Does Reducing Sedentarity With Standing Desks Hinder Cognitive Performance?

Article de revue


État de publication: Publiée (2019 )

Nom de la revue: The Journal of the Human Factors and Ergonomics Society

Intervalle de pages: 1-10

Résumé: Objective: The goal of this study was to determine if using a standing desk would affect the productivity of workers, based on the type of work they perform. Background: Standing desks are a promising new health intervention in the workplace, but users and employers often require more specific recommendations related to productivity, such as the type of work that is more suited for the standing desk. Method: Thirty-seven young and healthy adults performed eight cognitive tasks in a 2 × 2 × 2 within-subject design of the following independent variables: posture (sitting/standing), task difficulty (easy/hard), and input device (computer mouse/tactile screen) in a counterbalanced order.

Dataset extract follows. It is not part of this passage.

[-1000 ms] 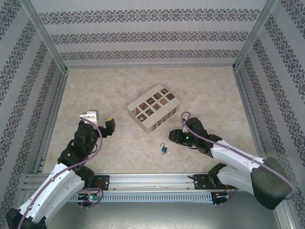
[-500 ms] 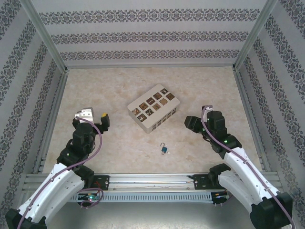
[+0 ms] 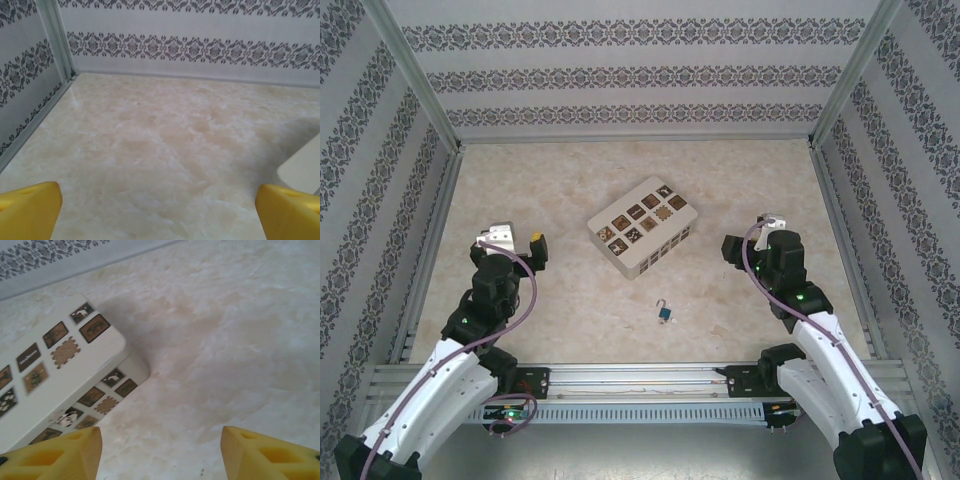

Results: Our results revealed that using a standing desk had no negative effect on performance or perception, but it did lead to increased brain activity in the alpha band for the parietal region (β = 0.186, p = .001). Conclusion: We conclude that users of standing desks can freely stand for any level of task difficulty for work that involves working memory. However, more research is needed to generalize these results to other types of cognitive abilities and prolonged use of standing desks. Application: Our results simplify recommendations for workers as they do not need to worry about the type of work they are performing when using a standing desk.